#### Work order
Print nothing but the lines below starting at the line that holds "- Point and" and ending at the line that holds "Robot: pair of", including both, each exactly as written.

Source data
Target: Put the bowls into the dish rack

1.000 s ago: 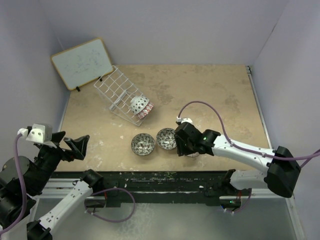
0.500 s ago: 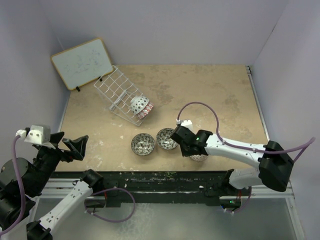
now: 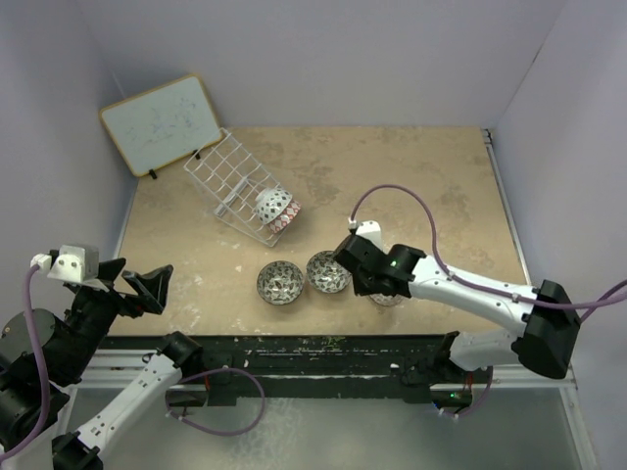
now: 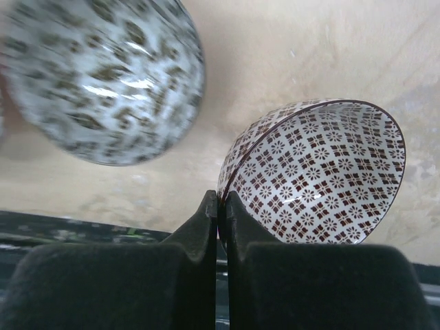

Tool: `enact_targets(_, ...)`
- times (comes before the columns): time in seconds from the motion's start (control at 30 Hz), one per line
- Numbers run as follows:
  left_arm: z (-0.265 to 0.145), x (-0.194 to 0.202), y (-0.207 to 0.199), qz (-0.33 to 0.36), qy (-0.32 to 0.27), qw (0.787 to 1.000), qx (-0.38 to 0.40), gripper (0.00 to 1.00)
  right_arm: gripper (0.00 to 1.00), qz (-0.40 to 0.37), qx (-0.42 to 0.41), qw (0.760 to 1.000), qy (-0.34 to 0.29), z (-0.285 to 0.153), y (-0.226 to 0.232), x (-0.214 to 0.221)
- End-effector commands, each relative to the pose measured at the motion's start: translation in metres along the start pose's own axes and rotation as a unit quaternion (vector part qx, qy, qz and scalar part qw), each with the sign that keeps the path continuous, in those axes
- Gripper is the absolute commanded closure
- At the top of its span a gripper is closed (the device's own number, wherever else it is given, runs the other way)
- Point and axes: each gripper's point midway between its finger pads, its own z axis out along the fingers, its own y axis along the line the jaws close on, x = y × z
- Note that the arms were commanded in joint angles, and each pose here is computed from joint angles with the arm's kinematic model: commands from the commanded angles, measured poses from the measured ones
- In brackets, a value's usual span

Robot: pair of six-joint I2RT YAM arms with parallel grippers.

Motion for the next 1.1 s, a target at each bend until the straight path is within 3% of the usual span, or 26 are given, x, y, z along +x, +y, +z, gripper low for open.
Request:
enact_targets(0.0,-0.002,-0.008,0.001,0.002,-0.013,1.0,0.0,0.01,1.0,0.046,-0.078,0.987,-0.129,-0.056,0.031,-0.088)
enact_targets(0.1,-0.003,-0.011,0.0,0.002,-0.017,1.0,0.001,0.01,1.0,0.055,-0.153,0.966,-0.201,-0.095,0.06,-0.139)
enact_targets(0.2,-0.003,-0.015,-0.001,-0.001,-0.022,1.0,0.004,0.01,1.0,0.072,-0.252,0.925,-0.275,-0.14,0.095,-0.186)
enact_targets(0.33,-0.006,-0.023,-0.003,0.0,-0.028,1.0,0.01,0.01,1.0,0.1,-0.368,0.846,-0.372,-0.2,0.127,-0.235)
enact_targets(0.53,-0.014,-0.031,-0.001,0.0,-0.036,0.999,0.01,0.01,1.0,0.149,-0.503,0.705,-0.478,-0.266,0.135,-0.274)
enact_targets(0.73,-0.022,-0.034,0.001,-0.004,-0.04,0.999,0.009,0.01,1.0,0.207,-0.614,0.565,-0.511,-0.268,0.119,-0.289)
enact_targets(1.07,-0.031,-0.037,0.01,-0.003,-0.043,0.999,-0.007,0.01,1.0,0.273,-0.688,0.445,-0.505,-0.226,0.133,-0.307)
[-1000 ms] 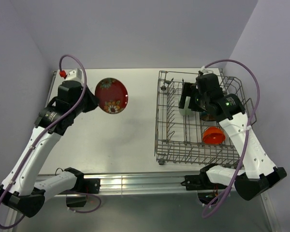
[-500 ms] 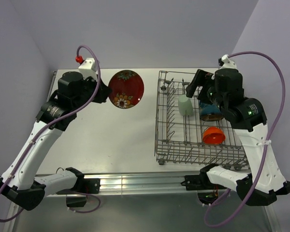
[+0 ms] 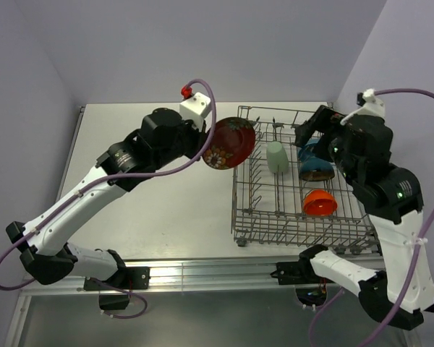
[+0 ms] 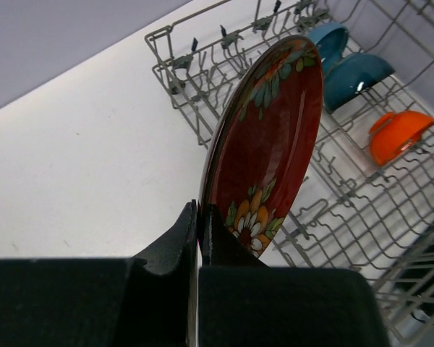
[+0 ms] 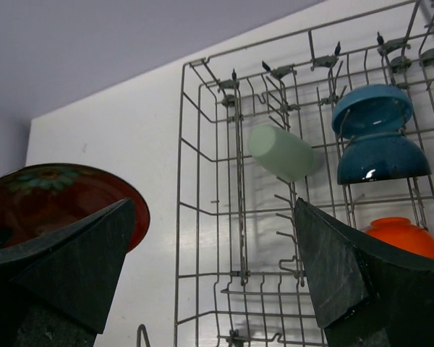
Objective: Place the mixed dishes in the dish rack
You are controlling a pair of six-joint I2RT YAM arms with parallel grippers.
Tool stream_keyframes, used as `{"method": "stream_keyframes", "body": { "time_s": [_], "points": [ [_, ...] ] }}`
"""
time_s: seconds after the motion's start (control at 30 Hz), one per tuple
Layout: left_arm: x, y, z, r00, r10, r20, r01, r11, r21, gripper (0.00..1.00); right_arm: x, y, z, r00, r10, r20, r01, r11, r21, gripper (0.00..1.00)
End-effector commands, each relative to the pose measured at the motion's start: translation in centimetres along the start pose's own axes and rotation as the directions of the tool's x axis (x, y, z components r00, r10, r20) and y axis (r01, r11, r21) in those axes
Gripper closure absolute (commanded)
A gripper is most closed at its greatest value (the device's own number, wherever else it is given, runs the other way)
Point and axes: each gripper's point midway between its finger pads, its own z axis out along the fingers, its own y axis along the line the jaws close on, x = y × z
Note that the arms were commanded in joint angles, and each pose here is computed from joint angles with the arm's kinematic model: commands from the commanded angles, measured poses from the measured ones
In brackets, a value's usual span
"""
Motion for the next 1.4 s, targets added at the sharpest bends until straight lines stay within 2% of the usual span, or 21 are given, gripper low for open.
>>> {"method": "stream_keyframes", "body": {
  "time_s": [0.0,0.17,0.37,0.63,1.2,1.37],
  "points": [
    [-6.2,0.2,-1.0,0.981,0.048,0.186,-0.038,0.998,-0.059,1.00,-3.9,-0.8,-3.6,0.979,0.096,0.178,-0.093,0.995,-0.021,0.02],
    [-6.4,-1.9,0.3,0.976,0.122,0.181,-0.119,0.993,-0.026,1.00,-5.4,-1.4,-6.1,0.951,0.145,0.272,-0.131,0.989,-0.070,0.03],
    [-5.2,-4.9,1.9,0.942,0.284,0.181,-0.288,0.958,-0.004,1.00,-5.4,-1.5,-6.9,0.946,0.163,0.280,-0.144,0.986,-0.086,0.03],
    [-4.2,-8.0,3.5,0.898,0.388,0.206,-0.396,0.918,-0.002,1.00,-4.7,-2.0,-7.3,0.944,0.186,0.271,-0.168,0.982,-0.088,0.03],
    [2.3,-13.6,7.8,0.813,0.567,0.130,-0.574,0.818,0.022,1.00,-5.7,-2.1,-8.7,0.933,0.196,0.302,-0.172,0.979,-0.105,0.03],
    [5.3,-14.5,9.1,0.761,0.644,0.079,-0.645,0.764,-0.016,1.00,-5.4,-2.6,-9.0,0.934,0.187,0.306,-0.165,0.982,-0.096,0.03]
  ]
}}
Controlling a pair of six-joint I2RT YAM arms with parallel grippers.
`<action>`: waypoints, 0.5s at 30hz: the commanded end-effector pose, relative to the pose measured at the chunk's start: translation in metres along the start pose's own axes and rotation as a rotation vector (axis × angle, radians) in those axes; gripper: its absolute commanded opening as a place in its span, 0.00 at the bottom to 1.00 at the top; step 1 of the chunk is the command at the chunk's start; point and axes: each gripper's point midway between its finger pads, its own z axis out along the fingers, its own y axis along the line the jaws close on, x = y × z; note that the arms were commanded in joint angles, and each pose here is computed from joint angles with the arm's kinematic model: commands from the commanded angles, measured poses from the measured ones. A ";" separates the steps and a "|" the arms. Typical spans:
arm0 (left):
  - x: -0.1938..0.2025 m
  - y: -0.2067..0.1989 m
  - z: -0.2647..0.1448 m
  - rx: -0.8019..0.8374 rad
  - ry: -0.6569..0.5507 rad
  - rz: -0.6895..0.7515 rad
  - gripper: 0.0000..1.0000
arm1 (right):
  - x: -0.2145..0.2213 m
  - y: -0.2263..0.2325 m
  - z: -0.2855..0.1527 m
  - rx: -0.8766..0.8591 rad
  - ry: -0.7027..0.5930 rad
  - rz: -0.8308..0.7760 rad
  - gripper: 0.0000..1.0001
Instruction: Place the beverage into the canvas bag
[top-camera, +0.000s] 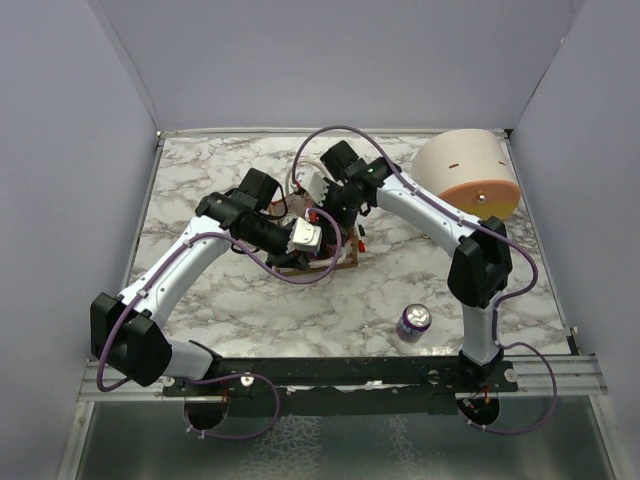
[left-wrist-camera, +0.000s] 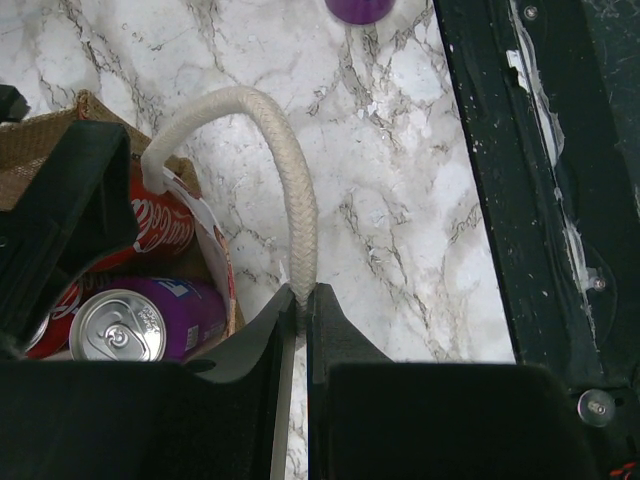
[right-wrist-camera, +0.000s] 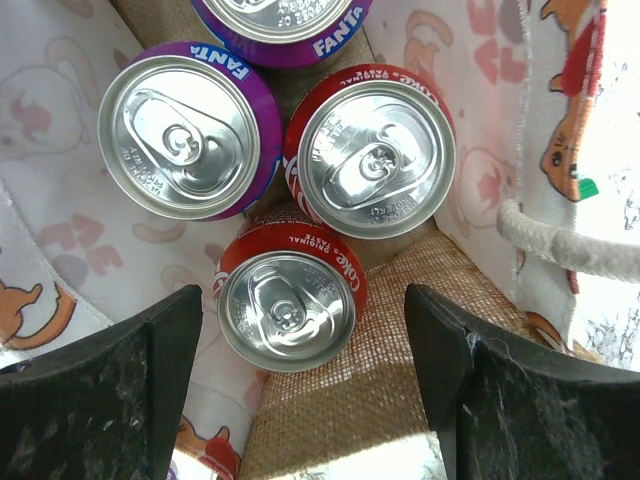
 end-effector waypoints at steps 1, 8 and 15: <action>-0.012 -0.013 -0.002 0.031 -0.048 0.030 0.00 | -0.026 0.002 -0.037 0.008 -0.101 -0.002 0.81; -0.017 -0.016 -0.003 0.042 -0.067 0.036 0.00 | -0.037 -0.003 -0.059 0.022 -0.174 0.018 0.80; -0.020 -0.015 -0.003 0.045 -0.077 0.040 0.00 | -0.041 -0.012 -0.105 0.085 -0.270 0.015 0.79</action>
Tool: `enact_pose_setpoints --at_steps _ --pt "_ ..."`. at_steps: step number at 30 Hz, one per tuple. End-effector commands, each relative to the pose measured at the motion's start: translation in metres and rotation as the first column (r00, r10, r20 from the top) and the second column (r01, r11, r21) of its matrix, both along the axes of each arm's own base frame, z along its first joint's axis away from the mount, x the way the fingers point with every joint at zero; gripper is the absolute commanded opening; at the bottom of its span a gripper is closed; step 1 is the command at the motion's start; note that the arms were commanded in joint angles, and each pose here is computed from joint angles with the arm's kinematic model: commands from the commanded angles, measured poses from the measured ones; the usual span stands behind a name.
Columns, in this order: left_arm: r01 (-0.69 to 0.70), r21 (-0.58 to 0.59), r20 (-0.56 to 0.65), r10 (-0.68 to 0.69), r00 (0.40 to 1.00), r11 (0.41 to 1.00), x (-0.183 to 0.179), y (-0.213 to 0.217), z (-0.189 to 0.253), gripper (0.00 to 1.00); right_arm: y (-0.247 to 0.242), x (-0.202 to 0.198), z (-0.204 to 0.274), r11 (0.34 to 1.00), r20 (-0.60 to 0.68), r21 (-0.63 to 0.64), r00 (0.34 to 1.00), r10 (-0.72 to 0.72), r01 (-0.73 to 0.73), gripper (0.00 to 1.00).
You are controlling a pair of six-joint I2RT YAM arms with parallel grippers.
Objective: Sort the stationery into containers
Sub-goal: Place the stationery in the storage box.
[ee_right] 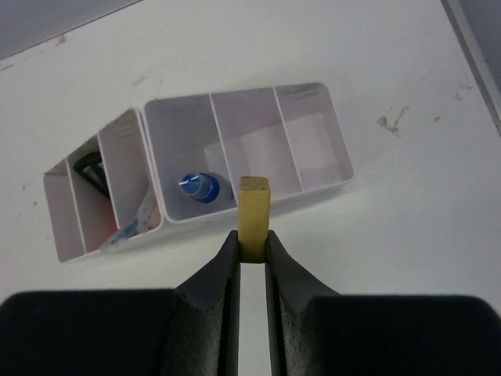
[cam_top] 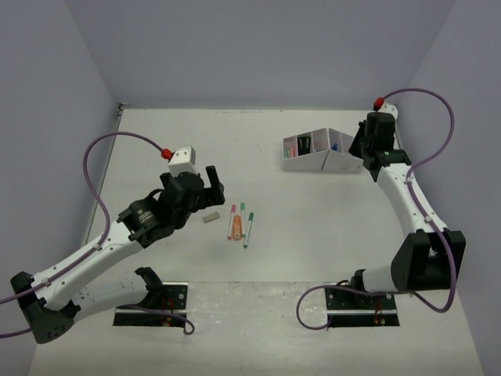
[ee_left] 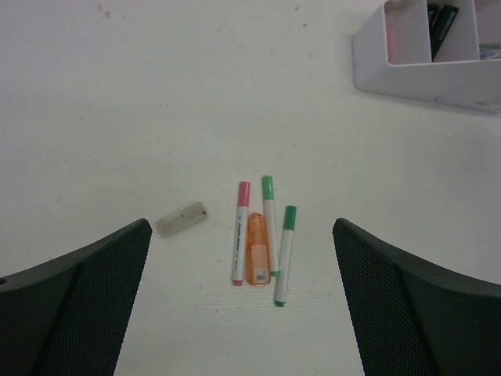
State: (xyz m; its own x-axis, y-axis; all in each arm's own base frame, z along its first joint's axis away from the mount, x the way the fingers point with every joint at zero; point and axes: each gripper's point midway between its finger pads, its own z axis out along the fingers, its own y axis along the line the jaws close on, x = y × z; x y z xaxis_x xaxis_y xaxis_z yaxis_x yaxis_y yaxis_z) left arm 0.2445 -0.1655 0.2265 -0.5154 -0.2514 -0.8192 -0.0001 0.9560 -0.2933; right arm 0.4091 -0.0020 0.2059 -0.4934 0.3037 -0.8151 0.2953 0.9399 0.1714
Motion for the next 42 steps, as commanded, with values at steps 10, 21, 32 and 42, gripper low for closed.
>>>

#### Task output
- Point and axes: each gripper's point midway between its finger pads, its own z axis out along the fingers, its own y axis along the line the jaws close on, x = y × z
- Note that the arms were commanded in joint angles, and each pose here is computed from joint angles with the arm's kinematic model: commands from the commanded angles, measured poses from the measured ones
- In brackets, a value's usual span

Robot: pair of six-joint I2RT YAM arms with parallel grippers.

This answer is complete.